Billionaire Ideas on Investing
What some of the most Powerful People in the world Revealed about their Investment Strategy
By: Camaran Azumara
Have you ever wondered how billionaires made their money? I sure have, and we will discuss in this article what strategies that billionaires like Warren Buffet have revealed. These secrets will provide a blueprint for reaching financial freedom.
Warren Buffet was born during the Great Depression in 1930. Today his net worth is in excess of $50 billion.
Carl Icahn was born in 1936. He was at one point so broke he had to sell his car to feed himself. Today, Forbes.com says he’s worth around $20 billion.

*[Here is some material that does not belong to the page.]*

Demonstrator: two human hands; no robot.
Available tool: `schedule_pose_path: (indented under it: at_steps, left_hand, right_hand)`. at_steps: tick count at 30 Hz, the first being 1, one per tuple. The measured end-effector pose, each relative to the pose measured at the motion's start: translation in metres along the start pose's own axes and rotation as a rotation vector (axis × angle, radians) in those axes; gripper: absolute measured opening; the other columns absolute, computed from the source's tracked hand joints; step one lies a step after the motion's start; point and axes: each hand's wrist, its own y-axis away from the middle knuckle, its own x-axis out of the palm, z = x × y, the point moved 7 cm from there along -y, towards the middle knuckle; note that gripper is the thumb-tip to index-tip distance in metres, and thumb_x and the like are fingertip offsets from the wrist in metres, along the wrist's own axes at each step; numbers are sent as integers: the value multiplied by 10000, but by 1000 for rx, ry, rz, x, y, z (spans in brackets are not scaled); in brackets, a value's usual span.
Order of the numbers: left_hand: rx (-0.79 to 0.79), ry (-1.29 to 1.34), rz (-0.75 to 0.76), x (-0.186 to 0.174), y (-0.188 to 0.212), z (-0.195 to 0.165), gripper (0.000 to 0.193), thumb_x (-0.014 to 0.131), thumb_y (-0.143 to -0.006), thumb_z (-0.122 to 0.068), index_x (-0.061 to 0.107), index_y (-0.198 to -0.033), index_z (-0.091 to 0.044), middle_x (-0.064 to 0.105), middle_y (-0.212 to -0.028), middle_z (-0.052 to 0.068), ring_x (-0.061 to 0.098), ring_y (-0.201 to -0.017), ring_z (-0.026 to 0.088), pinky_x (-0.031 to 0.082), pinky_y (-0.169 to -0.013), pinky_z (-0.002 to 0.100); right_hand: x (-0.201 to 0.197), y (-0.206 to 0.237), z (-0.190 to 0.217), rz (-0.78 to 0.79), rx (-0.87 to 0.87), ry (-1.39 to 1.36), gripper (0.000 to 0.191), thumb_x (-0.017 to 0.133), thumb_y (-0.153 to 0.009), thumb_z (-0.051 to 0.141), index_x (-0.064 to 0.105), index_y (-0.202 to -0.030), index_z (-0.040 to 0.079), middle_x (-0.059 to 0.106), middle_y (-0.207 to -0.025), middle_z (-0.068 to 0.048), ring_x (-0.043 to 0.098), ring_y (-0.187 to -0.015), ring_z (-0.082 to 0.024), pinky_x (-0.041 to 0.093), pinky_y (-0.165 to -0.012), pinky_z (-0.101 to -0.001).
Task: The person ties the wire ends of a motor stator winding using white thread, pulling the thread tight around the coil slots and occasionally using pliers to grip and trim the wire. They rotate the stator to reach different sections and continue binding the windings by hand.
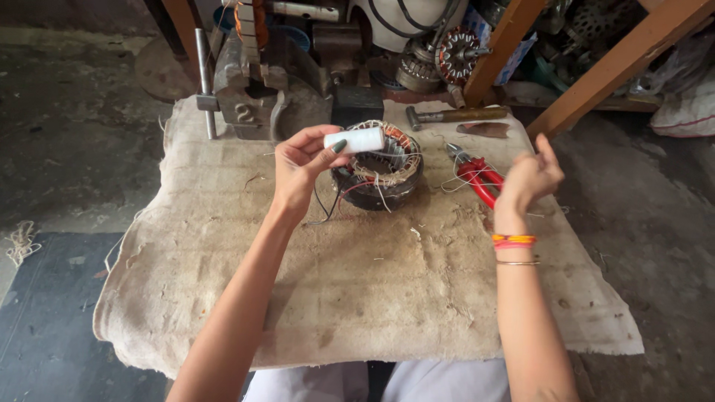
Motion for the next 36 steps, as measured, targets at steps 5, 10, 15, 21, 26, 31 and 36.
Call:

George Soros was born the same year as Warren Buffet. He also became a child of the Great Depression, the Holocaust and WWII. Today, Forbes.com says he’s worth around $19 billion.

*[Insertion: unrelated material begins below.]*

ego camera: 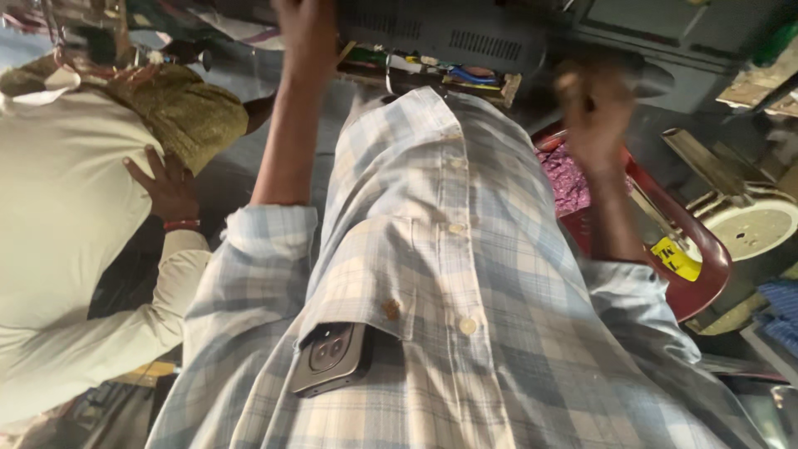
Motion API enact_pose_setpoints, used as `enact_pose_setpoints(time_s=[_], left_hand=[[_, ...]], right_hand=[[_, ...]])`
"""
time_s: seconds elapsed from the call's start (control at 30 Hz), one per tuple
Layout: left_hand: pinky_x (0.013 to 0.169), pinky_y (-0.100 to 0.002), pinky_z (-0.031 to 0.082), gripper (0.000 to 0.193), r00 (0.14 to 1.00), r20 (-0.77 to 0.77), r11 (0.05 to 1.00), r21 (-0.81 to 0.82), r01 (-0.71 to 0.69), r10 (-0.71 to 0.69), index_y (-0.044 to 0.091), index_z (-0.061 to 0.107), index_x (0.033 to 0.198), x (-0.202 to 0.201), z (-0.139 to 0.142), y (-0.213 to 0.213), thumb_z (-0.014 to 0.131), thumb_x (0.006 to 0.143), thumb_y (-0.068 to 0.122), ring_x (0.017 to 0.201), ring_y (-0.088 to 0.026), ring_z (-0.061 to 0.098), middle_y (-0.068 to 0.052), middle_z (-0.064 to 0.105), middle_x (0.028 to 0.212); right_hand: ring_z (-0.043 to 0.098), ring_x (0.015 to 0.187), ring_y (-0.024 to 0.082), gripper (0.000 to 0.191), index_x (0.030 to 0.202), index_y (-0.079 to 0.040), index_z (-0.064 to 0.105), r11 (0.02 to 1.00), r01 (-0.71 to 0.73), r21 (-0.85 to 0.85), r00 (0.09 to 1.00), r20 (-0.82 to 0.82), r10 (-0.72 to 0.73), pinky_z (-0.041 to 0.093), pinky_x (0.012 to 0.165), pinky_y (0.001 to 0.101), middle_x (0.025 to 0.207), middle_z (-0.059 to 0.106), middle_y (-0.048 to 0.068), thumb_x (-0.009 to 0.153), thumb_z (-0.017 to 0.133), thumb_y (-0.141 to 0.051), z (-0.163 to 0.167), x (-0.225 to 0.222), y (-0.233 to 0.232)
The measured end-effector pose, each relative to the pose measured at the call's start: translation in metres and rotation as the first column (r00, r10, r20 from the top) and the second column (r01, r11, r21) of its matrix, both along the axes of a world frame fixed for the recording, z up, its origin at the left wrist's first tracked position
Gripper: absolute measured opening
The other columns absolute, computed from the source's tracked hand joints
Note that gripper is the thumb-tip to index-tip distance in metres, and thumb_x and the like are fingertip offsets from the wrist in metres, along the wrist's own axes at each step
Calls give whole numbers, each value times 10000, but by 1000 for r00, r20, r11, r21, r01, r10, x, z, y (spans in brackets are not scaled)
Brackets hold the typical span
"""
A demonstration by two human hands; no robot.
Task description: The person repairs a television at a cluttered workbench. They handle the internal circuit board and wiring, reposition and connect wires on the board, and use a soldering iron to work on the board inside the open TV casing.
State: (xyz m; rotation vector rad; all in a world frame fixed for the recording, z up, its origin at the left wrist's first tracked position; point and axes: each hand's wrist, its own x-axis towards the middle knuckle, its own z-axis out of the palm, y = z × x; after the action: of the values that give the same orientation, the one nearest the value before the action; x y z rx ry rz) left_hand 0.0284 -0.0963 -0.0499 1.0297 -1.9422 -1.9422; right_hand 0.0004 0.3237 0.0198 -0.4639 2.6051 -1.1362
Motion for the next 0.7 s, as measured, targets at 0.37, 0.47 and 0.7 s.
enact_pose_setpoints(time_s=[0.37, 0.47, 0.7], left_hand=[[766, -441, 614, 103, 969, 239, 818, -544, 185, -60, 63, 766, 1034, 85, -34, -33, 728, 941, 89, 853, -302, 753, -125, 784, 954], [820, -496, 544, 139, 843, 535, 687, -589, 425, -63, 74, 740, 1000, 78, -55, -21, 759, 930, 192, 945, -396, 690, -175, 747, 987], [962, -517, 478, 363, 892, 449, 545, -763, 348, 59, 5, 624, 1141, 62, -63, -11, 772, 863, 186, 1090, -440, 610, -227, 657, 1149]], right_hand=[[699, 1013, 290, 230, 1191, -33, 737, 918, -392, -65, 849, 359, 388, 544, 886, 384, 1111, 715, 123, 1029, 714, -194, 6, 21, -65], [700, 1018, 286, 232, 1197, -31, 734, 944, -330, 10, 870, 391, 300, 539, 876, 370, 1135, 723, 113, 1044, 692, -200, 22, 22, -47], [714, 991, 228, 207, 1208, -51, 735, 994, -77, 72, 944, 326, 49, 562, 827, 331, 1140, 736, 117, 1050, 687, -176, 54, 32, 0]])
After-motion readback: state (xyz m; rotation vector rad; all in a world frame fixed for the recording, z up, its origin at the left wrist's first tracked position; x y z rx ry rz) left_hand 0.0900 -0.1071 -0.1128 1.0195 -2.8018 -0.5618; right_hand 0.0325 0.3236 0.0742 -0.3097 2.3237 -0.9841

Mark Cuban was born in 1958. He ventured into many diverse businesses. Today he is worth around $3 billion.
Mark Zuckerberg was born in 1984. He is an American computer programmer, Internet entrepreneur, and philanthropist. Today he is worth around $35.7 billion.
All started with nothing. All wound up billionaires. All did it by investing.
At first glance, they don’t seem to have much in common…
Buffet buys whole companies and stocks and says his favorite holding period for investments is “forever.” Soros became a billionaire by making huge leveraged trades in stocks and currencies. Icahn buys controlling stakes in public companies to sell assets, buy back shares and do anything to realize hidden value. Cuban is an entrepreneur and investor in the tech scene and also owns the Dallas Mavericks. Cuban prefers investments in startups rather than public companies. Mark Zuckerberg is the creator of Facebook, he invests in MasteryConnect, AltSchool, Vicarious, and Panorama Education.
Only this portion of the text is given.